Exercise ->
Reproduce every line of the material, exactly as given.

--------------------

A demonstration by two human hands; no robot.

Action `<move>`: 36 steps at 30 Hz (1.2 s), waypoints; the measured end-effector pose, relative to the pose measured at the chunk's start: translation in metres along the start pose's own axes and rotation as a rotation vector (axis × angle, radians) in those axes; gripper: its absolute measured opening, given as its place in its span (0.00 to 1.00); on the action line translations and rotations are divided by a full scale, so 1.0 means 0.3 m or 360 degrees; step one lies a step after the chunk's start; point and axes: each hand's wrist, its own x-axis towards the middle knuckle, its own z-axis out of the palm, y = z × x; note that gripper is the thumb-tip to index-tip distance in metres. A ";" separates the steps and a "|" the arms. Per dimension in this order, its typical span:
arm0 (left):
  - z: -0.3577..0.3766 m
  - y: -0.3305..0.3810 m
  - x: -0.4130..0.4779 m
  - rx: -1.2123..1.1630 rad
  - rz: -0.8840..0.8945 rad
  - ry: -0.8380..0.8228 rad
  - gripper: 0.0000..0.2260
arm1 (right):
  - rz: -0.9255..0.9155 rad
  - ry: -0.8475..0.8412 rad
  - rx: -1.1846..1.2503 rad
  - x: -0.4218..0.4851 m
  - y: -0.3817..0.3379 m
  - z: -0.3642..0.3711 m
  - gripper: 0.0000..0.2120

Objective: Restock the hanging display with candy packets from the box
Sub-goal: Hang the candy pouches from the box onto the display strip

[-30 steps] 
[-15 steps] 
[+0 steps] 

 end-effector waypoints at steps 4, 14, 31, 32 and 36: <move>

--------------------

Answer area ->
A demonstration by two human hands; no robot.

Action `<move>`: 36 steps at 30 Hz (1.2 s), waypoints; the measured end-effector pose, relative to the pose measured at the chunk's start: translation in metres along the start pose's own axes and rotation as a rotation vector (axis × angle, radians) in those axes; gripper: its absolute measured opening, given as its place in its span (0.00 to 1.00); on the action line translations and rotations are divided by a full scale, so 1.0 means 0.3 m or 360 degrees; step one lies a step after the chunk's start; point and axes: each hand's wrist, its own x-axis towards the middle knuckle, its own z-axis out of the palm, y = z × x; note that gripper is the thumb-tip to index-tip distance in metres. A ";" separates the steps and a "|" the arms. Per dimension in this order, its typical span:
arm0 (left):
  - z: -0.3577..0.3766 m
  - y: -0.3305..0.3810 m
  - x: -0.4130..0.4779 m
  - rx: -1.2123..1.1630 rad
  - rz: -0.8840..0.8945 rad
  - ry: -0.8380..0.8228 rad
  - gripper: 0.0000..0.2260
arm1 (right):
  - rz: -0.9255..0.9155 rad
  - ry: -0.8475..0.8412 rad
  - rx: -1.1846..1.2503 rad
  - x: -0.4218..0.4851 m
  - y: -0.3817..0.3379 m
  - z: -0.3642..0.3711 m
  - gripper: 0.0000..0.2120

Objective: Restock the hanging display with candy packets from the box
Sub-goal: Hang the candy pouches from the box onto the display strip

[-30 steps] 
[-15 steps] 
[+0 steps] 

 end-effector waypoints at steps 4, 14, 31, 32 and 36: <move>

The output is finished and nothing more is needed.